Die wirklich große Besserung und Heilung ist überaus vielgestaltig und kann im Einzelnen ganz unscheinbar sein. Deshalb sehen Menschen - wie den Wald vor lauter Bäumen - oftmals vor all den kleinen Kräften nicht die große Kraft, die im Kommen dieses Reiches wirkt. Doch in den un-scheinbaren guten Kräften und ihrer wechselseitigen Verstärkung ist die große Kraft der Erneuerung wirksam.
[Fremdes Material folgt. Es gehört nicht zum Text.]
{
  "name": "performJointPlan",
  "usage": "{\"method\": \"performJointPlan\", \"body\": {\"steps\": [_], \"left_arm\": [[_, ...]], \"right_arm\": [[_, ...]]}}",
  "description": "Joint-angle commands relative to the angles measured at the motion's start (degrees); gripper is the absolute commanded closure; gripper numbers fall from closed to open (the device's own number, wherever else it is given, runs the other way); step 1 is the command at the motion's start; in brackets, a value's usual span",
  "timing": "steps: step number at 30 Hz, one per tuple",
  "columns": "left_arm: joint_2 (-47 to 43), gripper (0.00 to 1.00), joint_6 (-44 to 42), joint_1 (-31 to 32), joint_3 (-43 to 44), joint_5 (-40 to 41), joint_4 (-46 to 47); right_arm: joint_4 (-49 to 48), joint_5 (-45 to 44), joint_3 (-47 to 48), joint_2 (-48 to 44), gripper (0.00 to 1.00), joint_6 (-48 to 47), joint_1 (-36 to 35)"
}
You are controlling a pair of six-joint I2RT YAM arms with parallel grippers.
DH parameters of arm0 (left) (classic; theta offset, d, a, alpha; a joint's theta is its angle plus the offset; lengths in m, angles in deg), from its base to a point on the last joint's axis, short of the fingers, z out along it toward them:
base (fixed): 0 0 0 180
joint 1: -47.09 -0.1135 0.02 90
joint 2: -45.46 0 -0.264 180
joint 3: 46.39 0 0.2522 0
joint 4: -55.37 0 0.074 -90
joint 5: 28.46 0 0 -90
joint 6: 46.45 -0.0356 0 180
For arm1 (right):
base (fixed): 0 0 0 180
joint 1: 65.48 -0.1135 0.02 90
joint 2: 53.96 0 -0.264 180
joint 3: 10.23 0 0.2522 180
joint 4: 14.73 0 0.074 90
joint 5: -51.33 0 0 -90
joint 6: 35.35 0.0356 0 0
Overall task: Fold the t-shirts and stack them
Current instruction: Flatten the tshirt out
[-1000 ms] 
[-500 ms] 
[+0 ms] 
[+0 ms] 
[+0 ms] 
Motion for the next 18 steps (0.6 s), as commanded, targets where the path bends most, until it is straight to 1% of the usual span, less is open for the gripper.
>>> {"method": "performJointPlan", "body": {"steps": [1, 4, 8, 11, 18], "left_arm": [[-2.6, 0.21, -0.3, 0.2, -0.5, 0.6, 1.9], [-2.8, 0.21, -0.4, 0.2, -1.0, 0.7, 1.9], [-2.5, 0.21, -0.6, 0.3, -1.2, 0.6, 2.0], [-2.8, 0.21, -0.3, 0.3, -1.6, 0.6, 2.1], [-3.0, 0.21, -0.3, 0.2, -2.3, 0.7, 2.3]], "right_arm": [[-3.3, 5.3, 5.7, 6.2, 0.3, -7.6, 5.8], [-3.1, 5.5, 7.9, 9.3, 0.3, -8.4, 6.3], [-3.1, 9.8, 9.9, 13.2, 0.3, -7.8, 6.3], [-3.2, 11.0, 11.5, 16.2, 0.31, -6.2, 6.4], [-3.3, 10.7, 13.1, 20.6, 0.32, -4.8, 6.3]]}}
Der Buß- und Betttag kann ein Tag sein, der der ernsten Besinnung von Einzelnen und der Gemeinschaft auf die guten Kräfte in unseren Lebensbereichen dient, die zur Besserung, Erneuerung und Heilung führen. Wenn wir das erkannt haben, können wir auch sensibel dafür werden, dass wir oft leichtfertig mit diesen guten Kräften umgehen und uns sogar selbst vor ihnen verschließen. Der Buß- und Bettag wird weder Leichtsinn noch Undankbarkeit, weder Trägheit noch Elend unter uns ignorieren. Doch hilfreich und segensreich ist er vor allem als Tag, an dem Menschen in der ernsthaften Suche vor Gott nicht länger schuldbewusst auf verpasste und verstellte Lebensmöglichkeiten fixiert sind, sondern neue Wege suchen und entdecken. Der Buß- und Bettag – ein erhellender Tag im oft trüben und traurigen Monat November

Prof. Michael Welker hat den Lehrstuhl für Systematische Theologie (Dogmatik) an der Universität Heidelberg inne.